The complaint was filed with the EU in 2015, prior to the takeover of the Commercial Rights of Formula One by Liberty Media. After F1 supremo Bernie Ecclestone did not want to make any changes to the financial model of the sport and the way the income is shared among the teams, Force India and Sauber lodged a complaint with the Brussel-based EU Commission.

The EU institution would have had to investigate whether the leading F1 teams were favoured and whether the allegedly unfair treatment against the smaller teams put them in financial difficulties and therefore their employees in danger.

However, before the officials could have made their decision, the Sauber and the Force India teams have withdrawn their complaint with immediate effect.

“We have been greatly encouraged by the dialogue that has been introduced following the appointment of Chase Carey as Executive Chairman and CEO of the Formula 1 commercial rights holder and his new management team,” read a joint statement from Force India and Sauber.

“Their approach has brought a new culture of transparency to the sport and illustrates willingness to debate fundamental issues such as the distribution of the prize fund monies, cost control and engine regulations.

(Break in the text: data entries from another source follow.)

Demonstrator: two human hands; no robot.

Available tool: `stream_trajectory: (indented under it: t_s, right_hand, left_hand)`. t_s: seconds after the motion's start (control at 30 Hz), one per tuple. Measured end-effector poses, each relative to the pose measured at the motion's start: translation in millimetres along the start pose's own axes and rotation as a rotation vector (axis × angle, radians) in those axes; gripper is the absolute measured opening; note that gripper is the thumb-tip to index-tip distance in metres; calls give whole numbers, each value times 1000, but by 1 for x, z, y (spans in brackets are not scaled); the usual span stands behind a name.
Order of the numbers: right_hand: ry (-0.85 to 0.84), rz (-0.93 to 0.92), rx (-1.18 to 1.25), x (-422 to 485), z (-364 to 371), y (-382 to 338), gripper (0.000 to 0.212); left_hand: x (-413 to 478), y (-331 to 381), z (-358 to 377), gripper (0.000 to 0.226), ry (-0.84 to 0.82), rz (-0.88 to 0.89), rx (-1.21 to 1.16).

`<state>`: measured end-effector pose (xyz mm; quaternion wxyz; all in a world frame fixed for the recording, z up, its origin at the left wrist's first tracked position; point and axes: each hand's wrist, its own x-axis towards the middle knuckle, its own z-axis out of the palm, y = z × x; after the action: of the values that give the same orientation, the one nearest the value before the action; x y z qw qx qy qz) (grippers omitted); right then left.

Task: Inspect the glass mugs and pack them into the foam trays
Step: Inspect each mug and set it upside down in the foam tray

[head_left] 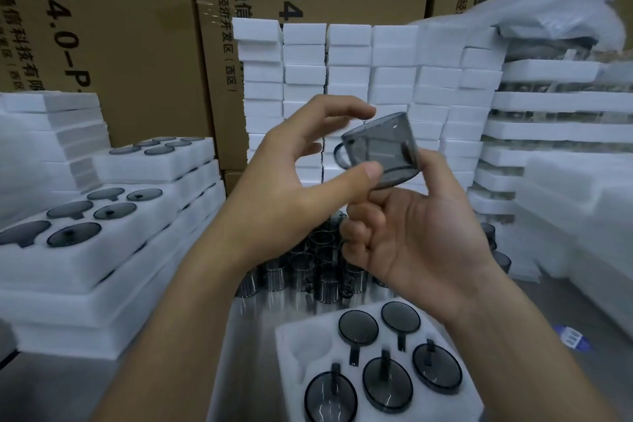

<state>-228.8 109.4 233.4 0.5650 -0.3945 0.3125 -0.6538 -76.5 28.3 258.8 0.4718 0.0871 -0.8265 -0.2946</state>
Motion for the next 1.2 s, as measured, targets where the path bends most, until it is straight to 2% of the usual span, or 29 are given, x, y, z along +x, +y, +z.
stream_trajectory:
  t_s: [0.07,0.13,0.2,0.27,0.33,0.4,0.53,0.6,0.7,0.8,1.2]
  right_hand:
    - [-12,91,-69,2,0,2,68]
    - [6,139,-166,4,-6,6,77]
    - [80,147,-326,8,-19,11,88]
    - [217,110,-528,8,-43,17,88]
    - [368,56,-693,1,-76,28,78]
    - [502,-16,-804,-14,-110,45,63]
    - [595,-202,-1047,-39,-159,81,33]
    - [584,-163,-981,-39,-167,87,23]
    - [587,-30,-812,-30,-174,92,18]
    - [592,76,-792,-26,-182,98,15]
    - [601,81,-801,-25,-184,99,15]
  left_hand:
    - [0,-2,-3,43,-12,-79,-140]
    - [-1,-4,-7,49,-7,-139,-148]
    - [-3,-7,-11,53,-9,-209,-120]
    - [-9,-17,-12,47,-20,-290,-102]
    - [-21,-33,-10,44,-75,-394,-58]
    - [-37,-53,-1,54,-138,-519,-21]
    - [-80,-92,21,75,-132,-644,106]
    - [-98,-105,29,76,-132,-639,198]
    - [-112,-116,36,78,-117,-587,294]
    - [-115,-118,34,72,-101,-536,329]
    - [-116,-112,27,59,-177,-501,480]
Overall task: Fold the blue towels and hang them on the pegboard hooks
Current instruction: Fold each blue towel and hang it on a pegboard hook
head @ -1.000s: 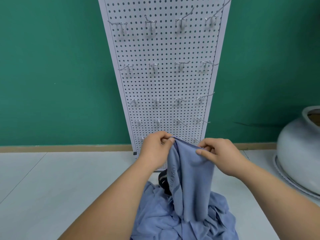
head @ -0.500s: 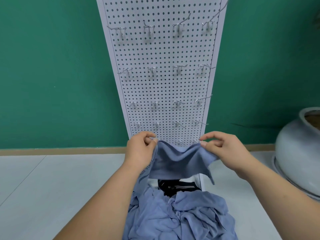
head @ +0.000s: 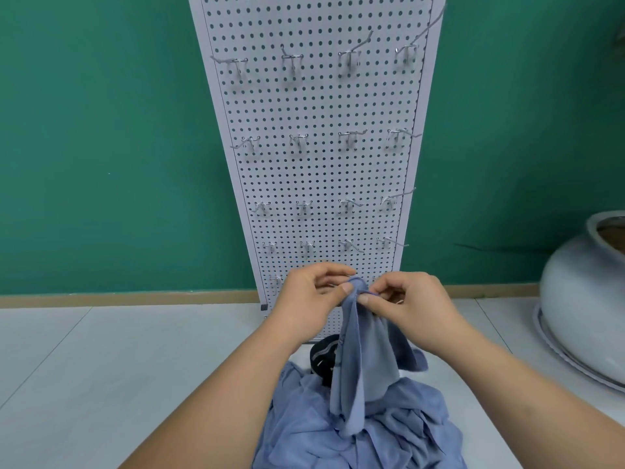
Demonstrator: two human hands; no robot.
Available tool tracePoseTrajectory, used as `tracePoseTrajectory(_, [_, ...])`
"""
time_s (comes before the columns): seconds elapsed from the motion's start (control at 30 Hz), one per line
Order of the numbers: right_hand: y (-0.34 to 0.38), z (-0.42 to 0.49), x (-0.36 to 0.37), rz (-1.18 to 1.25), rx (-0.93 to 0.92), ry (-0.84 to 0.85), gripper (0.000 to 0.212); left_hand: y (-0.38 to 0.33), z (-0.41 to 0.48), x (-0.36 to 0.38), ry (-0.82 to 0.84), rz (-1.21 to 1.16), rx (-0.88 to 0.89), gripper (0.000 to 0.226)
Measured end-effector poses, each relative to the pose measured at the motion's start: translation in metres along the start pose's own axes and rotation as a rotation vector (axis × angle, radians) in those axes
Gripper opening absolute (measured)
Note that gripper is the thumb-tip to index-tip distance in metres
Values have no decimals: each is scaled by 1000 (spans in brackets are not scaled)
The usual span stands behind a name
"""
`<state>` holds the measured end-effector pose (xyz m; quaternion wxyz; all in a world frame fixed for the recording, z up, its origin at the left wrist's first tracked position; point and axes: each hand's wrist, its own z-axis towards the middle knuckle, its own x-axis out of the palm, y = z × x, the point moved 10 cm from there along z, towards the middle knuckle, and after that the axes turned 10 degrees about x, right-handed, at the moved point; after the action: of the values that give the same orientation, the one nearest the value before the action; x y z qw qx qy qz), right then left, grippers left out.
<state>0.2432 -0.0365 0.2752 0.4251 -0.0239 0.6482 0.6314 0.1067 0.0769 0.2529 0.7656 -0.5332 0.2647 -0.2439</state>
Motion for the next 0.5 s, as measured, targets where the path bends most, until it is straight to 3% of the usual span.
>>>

We are encouraged and reassured by the even-handed and fair negotiating approach taken by the new management of Formula 1 to all the teams and their issues.”

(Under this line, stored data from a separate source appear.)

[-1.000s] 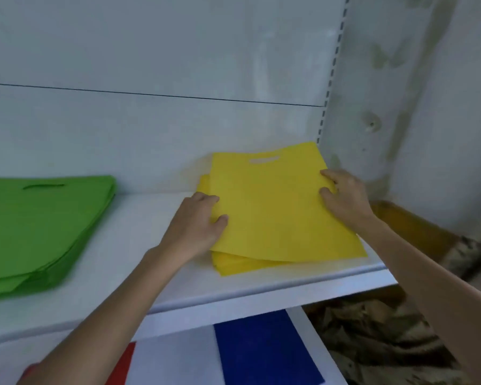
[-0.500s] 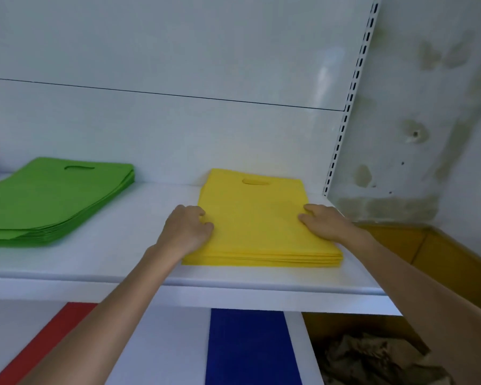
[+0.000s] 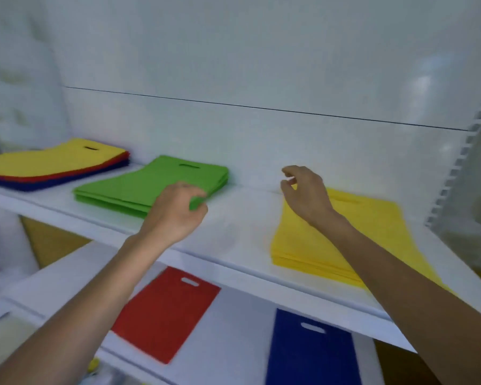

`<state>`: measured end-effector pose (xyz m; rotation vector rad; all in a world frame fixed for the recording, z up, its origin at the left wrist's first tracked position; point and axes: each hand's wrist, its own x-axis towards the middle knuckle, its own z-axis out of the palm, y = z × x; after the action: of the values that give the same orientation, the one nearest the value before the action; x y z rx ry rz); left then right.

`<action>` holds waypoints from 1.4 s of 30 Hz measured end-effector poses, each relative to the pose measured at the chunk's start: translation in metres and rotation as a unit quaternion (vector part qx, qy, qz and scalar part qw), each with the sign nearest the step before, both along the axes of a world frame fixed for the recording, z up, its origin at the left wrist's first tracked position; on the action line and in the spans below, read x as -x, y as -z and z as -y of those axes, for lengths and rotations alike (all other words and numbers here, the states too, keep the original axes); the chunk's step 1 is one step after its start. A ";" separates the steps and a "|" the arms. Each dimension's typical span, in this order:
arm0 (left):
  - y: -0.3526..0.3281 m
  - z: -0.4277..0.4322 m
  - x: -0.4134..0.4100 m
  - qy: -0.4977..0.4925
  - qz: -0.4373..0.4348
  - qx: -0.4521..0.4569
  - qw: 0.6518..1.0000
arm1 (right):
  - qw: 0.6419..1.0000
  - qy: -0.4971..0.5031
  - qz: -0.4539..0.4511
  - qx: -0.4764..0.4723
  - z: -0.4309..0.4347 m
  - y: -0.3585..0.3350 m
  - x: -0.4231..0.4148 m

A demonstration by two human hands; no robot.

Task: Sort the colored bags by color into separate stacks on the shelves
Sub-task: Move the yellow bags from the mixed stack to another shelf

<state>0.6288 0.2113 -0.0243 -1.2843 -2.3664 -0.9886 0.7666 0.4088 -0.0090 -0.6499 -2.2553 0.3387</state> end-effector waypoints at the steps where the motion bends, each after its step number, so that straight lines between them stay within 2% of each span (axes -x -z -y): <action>1: -0.002 0.022 0.014 -0.020 -0.006 0.001 1.000 | 0.999 -0.035 -0.003 -0.002 0.018 -0.001 0.027; 9: 0.002 0.183 0.126 -0.131 0.041 -0.007 0.990 | 0.978 -0.209 -0.016 0.004 0.163 -0.001 0.204; 14: -0.001 0.249 0.200 -0.132 0.040 -0.009 0.990 | 0.971 -0.236 -0.013 0.039 0.234 0.002 0.285; 19: 0.003 0.288 0.263 -0.119 0.050 0.000 0.992 | 0.970 -0.228 -0.051 0.069 0.278 0.008 0.349; 27: 0.007 0.293 0.347 -0.069 0.063 -0.019 0.995 | 0.979 -0.190 -0.033 0.061 0.288 0.006 0.421; 33: 0.003 0.275 0.413 -0.050 0.053 -0.022 0.997 | 0.983 -0.179 -0.019 0.043 0.269 -0.005 0.473; 42: 0.004 0.237 0.495 0.002 0.059 -0.011 0.998 | 0.994 -0.105 -0.005 0.039 0.240 -0.012 0.528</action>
<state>0.1342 -0.0254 -0.0280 -1.2546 -2.4341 -1.1169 0.2388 0.1690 0.0033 -0.4497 -2.3145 0.5341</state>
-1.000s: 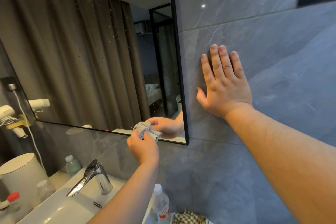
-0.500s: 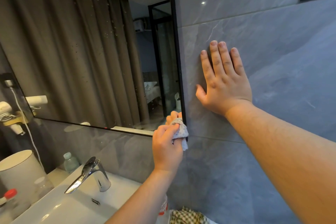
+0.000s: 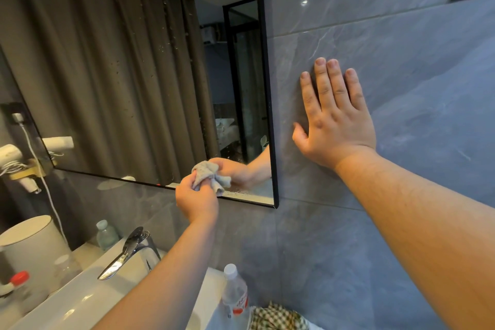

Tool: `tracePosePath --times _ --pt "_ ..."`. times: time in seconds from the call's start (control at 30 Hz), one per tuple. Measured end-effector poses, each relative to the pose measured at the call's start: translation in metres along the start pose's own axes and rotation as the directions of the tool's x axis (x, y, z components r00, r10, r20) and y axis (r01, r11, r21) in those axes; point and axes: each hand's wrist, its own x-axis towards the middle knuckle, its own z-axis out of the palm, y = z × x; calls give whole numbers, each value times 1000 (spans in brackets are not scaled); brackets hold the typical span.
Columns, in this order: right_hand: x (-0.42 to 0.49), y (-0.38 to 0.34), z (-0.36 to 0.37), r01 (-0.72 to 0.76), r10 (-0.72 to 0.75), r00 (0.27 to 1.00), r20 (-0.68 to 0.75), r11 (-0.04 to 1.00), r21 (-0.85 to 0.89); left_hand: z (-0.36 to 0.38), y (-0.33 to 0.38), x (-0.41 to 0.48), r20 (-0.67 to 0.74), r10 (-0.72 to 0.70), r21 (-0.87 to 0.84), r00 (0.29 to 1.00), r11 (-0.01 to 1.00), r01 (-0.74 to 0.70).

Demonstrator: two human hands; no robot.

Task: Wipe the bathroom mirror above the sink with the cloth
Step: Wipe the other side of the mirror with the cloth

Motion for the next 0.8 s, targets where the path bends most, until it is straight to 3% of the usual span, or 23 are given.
tracePosePath --times 0.23,0.43,0.67,0.8 --pt "0 0 -1 4 -3 1000 -3 1000 19 -3 -7 -13 -17 -74 -17 997 997 73" --pt "0 -1 -1 5 -5 1000 -4 1000 13 7 -12 -50 33 -27 4 999 1000 27" --pt "0 -1 -2 7 -7 1000 11 1000 -2 24 -4 -107 130 126 33 983 991 -131" --pt "0 -2 -1 7 -7 1000 7 1000 11 24 -6 -126 228 274 55 934 955 -293"
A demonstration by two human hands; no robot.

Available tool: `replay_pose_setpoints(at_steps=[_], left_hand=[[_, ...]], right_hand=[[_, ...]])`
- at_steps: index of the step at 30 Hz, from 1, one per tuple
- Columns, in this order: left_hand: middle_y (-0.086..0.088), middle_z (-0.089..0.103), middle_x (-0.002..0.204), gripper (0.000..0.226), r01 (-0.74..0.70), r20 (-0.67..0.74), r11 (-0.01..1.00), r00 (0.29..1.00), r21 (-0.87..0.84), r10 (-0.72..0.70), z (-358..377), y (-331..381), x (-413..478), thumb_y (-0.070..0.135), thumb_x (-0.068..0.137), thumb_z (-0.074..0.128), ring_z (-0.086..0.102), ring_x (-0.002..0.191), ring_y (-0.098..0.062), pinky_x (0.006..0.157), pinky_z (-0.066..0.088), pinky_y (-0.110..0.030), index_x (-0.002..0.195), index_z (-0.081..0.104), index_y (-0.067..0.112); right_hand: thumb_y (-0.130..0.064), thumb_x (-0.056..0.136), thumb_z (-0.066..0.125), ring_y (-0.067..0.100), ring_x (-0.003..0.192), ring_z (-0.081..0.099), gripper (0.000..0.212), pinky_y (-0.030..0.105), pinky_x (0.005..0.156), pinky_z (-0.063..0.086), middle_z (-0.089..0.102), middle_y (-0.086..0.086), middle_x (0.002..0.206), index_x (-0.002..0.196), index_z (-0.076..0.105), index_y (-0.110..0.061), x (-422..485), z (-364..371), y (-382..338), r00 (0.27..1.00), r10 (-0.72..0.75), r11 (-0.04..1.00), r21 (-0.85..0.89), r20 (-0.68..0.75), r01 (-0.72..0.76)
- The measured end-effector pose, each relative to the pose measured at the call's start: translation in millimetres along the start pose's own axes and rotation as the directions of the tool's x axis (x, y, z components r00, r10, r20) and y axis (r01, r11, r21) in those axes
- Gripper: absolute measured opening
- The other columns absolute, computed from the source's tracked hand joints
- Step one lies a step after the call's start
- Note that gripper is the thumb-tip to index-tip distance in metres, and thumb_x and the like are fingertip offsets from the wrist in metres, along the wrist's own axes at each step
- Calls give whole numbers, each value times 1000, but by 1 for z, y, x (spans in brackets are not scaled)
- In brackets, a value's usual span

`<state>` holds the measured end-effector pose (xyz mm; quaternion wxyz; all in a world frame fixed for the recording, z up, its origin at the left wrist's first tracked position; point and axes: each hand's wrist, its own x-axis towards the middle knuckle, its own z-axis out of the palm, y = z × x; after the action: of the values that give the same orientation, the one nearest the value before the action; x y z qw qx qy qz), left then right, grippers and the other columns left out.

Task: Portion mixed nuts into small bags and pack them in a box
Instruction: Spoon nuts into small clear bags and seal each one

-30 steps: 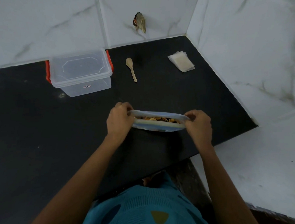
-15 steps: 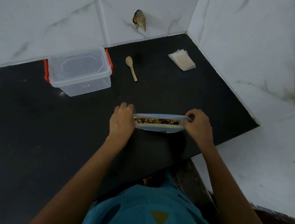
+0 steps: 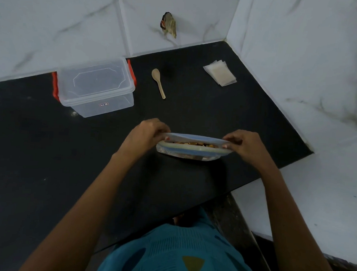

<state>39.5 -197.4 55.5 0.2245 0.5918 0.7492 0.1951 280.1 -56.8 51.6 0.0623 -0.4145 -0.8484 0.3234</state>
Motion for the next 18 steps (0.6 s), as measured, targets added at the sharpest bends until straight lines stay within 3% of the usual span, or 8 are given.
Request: replay_pose_setpoints(at_steps=[3, 7, 9, 11, 14, 16, 18], left_hand=[[-4, 55, 109, 22, 13, 54, 999, 998, -30, -11, -1, -3, 7, 17, 91, 53, 54, 98, -12, 86, 45, -27, 111, 61, 8], [-1, 45, 108, 19, 124, 267, 979, 961, -161, -78, -5, -9, 18, 19, 96, 44, 46, 99, -12, 85, 38, -25, 109, 57, 13], [1, 47, 105, 15, 281, 367, 900, 918, -333, -151, -5, -10, 18, 21, 97, 41, 46, 98, -12, 83, 38, -24, 105, 54, 18], [4, 52, 97, 16, 443, 442, 746, 869, -498, -221, 0, -9, 19, 22, 98, 40, 48, 92, -11, 79, 37, -21, 100, 55, 18], [0, 55, 93, 21, 575, 487, 521, 816, -631, -312, 12, -12, 22, 25, 98, 42, 49, 92, -13, 83, 37, -24, 90, 59, 16], [-3, 58, 91, 22, 610, 516, 333, 790, -719, -332, 18, -13, 23, 25, 97, 44, 52, 88, -12, 80, 41, -23, 89, 60, 13], [-5, 60, 93, 17, 599, 537, 144, 782, -788, -316, 22, -16, 22, 21, 95, 47, 54, 89, -13, 84, 44, -26, 95, 61, 11]], right_hand=[[-8, 78, 68, 8, 85, 60, 32, 22, 78, 48, 62, -2, 90, 109, 62, -15, 4, -1, 2, 999, 32, 996, 87, 41, -35], [-9, 79, 68, -2, 79, 59, 29, 15, 70, 46, 65, -6, 82, 104, 57, -19, 13, -9, 1, 978, 97, 960, 242, 185, -141], [-11, 81, 65, 1, 80, 59, 27, 16, 68, 43, 65, -3, 84, 106, 55, -19, 16, -11, 2, 951, 132, 930, 297, 278, -216], [-12, 85, 60, 7, 83, 59, 22, 21, 69, 43, 64, 0, 88, 105, 54, -20, 18, -8, 6, 929, 171, 872, 388, 328, -298], [-8, 91, 51, 11, 83, 55, 14, 24, 65, 51, 56, 0, 92, 97, 53, -20, 21, 6, 11, 912, 237, 665, 629, 334, -403], [-5, 93, 45, 9, 75, 54, 14, 19, 57, 53, 52, 0, 86, 92, 51, -18, 21, 18, 14, 897, 284, 433, 789, 339, -436], [-4, 88, 55, 7, 67, 59, 14, 20, 56, 54, 55, -1, 80, 88, 52, -18, 20, 27, 18, 872, 299, 154, 883, 387, -444]])
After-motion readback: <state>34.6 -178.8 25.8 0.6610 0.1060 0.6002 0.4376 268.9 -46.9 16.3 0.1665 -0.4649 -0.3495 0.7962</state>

The Concorde Agreement is in force until the end of 2020 which means the new contract which will be the eighth edition of the Concorde Agreement could bring a more fair way of the division of the income.

The Concorde Agreement dictates the terms by which the teams compete races and how the television revenues and prize money is divided among them. The first agreement was created back in 1981 which was followed by the 1987, 1992, 1997, 1998, 2009 and the current 2013 agreement. The most important reason for creating this document was the obligation of the teams to participate in every race, hence making the sport more reliable for broadcasters who were expected to invest heavily to acquire television broadcast rights. In return the teams were guaranteed a percentage of the sport's commercial revenue.

The withdrawal of the complaint of the two F1 teams came with surprise and might indicate that they were guaranteed by the new Commercial Rights Holder, Liberty Media that the new Concorde Agreement will see changes which are aimed to help the smaller teams in financial terms, probably in the form of a budget cap.